## Prompt
Those lines of the records that contain "things" are to be located and copied.

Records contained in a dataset
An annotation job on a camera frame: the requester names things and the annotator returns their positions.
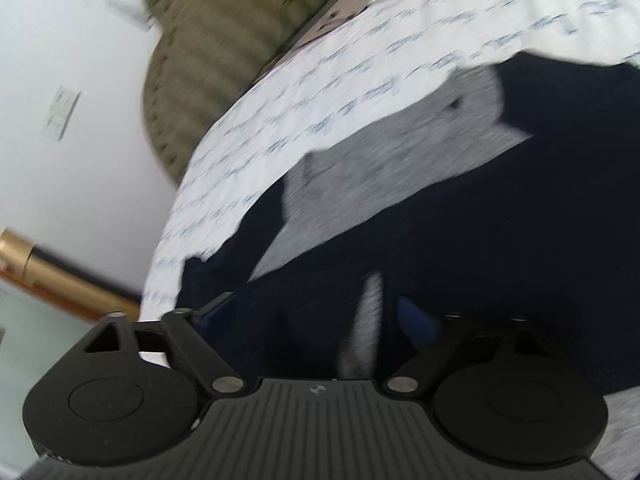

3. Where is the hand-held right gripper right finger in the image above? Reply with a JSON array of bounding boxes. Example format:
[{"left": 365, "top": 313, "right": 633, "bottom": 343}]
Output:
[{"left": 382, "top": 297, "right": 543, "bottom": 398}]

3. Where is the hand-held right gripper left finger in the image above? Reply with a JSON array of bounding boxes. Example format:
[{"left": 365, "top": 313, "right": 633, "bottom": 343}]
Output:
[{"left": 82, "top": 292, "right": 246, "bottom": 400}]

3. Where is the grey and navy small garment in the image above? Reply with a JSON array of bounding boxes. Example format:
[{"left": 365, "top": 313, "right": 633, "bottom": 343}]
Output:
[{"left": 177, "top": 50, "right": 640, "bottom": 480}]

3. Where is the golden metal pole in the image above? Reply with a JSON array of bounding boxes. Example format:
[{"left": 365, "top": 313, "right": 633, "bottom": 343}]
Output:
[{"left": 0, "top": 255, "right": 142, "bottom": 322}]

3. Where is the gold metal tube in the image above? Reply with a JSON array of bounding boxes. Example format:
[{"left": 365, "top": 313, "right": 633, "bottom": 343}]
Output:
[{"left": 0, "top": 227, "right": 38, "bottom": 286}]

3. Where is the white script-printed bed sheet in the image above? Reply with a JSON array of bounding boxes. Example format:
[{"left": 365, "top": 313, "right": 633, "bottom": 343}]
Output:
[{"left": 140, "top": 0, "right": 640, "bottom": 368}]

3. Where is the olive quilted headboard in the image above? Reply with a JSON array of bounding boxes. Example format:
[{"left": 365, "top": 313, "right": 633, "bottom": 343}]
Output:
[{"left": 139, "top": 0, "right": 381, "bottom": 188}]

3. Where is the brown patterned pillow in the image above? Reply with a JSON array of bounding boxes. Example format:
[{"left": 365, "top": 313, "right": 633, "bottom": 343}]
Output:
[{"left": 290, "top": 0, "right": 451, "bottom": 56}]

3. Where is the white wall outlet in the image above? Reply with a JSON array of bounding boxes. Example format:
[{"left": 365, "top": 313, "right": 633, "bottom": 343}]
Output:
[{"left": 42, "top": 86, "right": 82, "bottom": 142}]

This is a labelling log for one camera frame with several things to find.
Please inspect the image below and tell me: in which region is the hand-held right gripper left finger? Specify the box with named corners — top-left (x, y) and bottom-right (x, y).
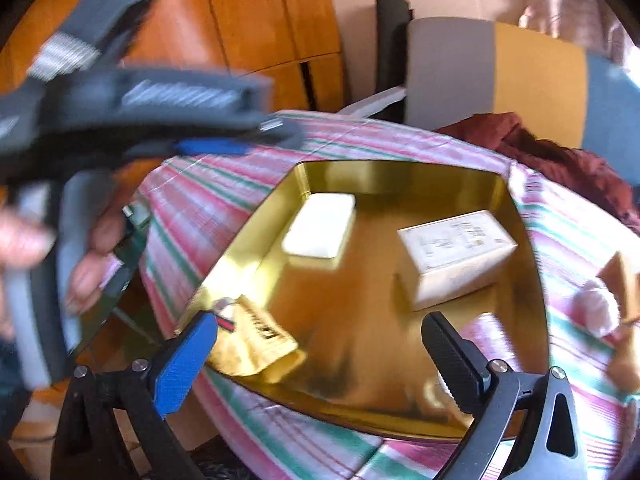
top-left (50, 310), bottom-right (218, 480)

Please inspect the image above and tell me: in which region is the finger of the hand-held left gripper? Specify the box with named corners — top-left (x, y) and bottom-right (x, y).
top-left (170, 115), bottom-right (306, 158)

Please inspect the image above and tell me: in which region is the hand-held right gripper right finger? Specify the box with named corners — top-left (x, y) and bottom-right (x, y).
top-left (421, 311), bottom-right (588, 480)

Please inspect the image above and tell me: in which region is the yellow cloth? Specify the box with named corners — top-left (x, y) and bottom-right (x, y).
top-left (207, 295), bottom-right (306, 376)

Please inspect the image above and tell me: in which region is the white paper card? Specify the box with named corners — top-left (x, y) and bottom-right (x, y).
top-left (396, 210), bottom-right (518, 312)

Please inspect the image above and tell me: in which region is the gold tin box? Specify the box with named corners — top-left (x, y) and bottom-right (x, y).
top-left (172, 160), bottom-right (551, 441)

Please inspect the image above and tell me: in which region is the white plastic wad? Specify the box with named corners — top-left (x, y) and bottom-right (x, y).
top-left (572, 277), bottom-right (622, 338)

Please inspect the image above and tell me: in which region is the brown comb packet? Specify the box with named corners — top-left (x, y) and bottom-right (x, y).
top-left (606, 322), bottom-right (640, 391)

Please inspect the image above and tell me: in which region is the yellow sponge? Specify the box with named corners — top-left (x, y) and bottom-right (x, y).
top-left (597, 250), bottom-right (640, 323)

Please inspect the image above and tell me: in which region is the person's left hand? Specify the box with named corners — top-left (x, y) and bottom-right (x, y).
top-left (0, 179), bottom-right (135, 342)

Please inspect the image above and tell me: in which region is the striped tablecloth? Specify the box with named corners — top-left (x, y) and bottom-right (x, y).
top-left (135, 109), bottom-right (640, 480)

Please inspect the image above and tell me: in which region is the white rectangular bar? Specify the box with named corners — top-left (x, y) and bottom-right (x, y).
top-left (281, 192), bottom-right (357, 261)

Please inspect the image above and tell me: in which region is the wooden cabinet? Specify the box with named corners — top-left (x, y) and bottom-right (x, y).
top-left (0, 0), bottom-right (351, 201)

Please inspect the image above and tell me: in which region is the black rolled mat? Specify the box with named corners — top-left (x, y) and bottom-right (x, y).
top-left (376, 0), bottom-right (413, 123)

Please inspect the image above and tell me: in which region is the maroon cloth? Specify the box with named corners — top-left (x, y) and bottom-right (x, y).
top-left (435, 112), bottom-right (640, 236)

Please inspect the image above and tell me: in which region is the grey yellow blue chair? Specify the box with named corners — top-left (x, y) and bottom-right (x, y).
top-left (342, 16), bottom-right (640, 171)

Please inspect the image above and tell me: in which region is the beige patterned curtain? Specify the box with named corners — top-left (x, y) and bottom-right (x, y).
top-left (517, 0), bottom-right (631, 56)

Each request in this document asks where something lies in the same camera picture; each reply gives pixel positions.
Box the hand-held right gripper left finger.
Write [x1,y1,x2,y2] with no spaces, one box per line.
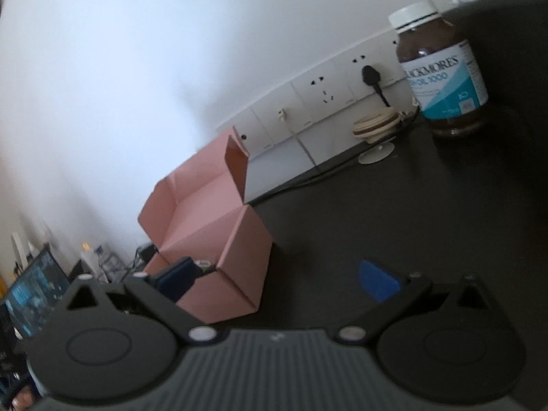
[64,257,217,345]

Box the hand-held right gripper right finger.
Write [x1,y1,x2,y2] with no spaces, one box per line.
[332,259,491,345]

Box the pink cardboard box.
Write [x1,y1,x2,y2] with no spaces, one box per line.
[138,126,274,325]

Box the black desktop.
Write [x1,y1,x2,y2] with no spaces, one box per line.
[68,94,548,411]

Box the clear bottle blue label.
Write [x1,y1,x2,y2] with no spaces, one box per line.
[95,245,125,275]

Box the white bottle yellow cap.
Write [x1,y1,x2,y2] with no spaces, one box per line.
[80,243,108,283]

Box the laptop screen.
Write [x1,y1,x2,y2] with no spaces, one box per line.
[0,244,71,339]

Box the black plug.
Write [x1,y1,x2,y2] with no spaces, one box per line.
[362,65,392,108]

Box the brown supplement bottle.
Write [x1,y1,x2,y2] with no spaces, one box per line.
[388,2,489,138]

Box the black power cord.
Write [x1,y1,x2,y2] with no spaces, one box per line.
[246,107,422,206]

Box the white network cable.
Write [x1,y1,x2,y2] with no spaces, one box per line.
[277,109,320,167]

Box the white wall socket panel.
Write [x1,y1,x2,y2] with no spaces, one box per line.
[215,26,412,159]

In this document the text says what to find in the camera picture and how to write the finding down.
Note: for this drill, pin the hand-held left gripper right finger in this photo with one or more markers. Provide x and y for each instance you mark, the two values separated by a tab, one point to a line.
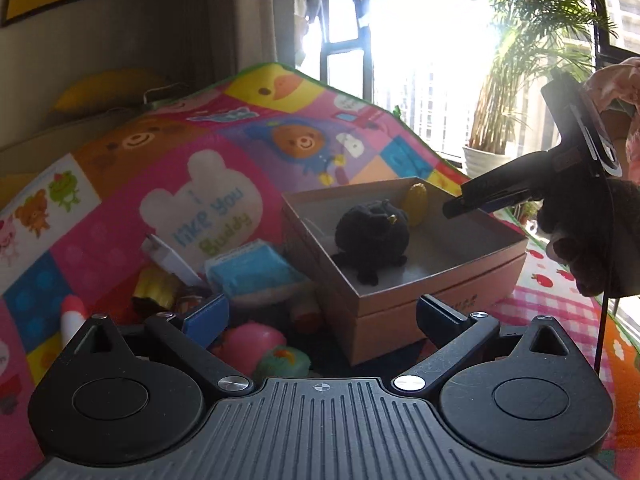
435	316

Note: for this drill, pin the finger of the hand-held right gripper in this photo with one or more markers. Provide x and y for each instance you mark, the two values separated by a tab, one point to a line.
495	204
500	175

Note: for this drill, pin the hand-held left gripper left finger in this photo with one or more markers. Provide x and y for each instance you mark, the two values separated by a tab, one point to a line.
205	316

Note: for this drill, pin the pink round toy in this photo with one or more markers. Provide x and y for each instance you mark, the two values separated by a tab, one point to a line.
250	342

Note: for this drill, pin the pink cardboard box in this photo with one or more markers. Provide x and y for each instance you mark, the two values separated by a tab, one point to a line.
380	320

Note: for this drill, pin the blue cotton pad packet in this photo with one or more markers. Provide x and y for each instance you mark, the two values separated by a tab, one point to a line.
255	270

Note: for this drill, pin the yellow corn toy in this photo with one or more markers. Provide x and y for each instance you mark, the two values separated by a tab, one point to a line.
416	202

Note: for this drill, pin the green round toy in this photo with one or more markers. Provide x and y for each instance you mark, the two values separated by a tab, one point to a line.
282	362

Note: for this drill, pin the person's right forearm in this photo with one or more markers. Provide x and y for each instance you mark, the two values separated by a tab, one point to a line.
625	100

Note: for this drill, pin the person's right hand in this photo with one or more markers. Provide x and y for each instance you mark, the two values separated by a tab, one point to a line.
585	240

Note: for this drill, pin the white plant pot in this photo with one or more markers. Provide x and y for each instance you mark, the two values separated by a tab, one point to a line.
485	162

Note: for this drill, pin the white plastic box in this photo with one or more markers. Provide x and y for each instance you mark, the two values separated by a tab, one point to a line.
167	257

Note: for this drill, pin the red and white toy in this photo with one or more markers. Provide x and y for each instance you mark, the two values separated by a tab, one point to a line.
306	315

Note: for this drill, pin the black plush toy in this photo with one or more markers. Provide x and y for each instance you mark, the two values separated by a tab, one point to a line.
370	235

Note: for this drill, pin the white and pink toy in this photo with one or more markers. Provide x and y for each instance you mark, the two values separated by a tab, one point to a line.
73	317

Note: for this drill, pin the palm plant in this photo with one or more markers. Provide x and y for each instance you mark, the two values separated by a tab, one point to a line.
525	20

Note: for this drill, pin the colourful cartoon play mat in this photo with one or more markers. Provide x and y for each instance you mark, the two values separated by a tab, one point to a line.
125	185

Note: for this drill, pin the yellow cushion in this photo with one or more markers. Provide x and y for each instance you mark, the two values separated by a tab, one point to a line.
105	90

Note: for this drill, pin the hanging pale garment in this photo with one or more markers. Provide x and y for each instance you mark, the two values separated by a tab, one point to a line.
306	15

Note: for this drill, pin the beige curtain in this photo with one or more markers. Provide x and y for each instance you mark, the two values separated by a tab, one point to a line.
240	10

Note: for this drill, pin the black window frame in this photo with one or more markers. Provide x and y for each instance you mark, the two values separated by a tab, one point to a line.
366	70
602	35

==

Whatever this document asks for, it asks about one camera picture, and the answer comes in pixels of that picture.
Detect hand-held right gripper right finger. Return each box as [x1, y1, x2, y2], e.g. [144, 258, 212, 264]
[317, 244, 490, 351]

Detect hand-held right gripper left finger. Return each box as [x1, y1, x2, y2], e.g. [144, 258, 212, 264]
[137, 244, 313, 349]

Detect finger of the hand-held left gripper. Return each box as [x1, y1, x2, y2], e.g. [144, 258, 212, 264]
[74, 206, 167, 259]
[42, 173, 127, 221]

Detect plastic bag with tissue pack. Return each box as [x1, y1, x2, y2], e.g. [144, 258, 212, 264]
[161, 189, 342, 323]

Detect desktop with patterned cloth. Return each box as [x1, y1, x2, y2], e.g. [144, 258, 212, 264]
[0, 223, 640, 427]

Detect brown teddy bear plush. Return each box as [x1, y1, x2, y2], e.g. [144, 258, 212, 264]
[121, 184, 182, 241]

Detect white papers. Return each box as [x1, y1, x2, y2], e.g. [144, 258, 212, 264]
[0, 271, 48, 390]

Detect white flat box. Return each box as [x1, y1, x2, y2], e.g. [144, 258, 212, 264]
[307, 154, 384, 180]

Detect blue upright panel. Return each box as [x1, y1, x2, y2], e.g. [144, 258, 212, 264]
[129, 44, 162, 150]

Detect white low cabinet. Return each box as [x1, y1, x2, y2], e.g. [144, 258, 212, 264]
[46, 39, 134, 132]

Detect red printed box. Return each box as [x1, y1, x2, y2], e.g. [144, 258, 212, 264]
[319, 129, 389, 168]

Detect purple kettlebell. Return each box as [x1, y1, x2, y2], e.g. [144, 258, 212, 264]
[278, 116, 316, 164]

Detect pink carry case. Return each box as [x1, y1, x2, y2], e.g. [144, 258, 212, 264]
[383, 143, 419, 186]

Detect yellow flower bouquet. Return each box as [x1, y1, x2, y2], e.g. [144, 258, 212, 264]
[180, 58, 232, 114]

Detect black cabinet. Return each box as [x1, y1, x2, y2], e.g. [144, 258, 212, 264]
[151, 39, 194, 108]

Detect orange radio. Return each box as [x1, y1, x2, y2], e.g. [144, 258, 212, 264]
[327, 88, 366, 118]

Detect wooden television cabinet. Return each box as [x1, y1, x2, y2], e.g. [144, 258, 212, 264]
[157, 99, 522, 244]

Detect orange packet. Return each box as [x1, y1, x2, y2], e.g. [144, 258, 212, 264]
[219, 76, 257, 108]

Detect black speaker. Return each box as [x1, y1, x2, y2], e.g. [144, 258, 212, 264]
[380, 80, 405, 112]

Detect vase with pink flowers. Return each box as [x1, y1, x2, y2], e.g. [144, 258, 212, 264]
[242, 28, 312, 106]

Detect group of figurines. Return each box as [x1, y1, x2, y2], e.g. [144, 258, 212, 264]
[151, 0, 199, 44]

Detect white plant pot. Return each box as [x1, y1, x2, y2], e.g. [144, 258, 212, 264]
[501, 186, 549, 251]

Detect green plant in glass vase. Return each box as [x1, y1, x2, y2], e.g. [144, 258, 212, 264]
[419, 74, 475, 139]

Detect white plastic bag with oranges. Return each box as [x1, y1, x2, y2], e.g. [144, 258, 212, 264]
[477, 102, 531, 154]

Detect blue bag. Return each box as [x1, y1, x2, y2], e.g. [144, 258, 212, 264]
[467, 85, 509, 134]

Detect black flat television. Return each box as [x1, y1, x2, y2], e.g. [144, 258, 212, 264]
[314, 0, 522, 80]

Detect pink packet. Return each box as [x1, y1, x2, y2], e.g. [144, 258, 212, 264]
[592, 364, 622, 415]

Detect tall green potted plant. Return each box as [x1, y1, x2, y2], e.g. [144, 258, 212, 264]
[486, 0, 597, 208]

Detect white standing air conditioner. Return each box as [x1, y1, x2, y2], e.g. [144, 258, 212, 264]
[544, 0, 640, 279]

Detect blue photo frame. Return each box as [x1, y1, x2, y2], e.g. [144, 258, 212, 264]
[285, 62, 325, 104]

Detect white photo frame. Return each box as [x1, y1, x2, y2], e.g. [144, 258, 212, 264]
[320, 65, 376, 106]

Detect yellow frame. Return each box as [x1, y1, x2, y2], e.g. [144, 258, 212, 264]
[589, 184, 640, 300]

## Reply
An annotation job on a camera frame: the requester names things and the annotator returns their positions.
This is a labelling log for one camera frame with several things to find.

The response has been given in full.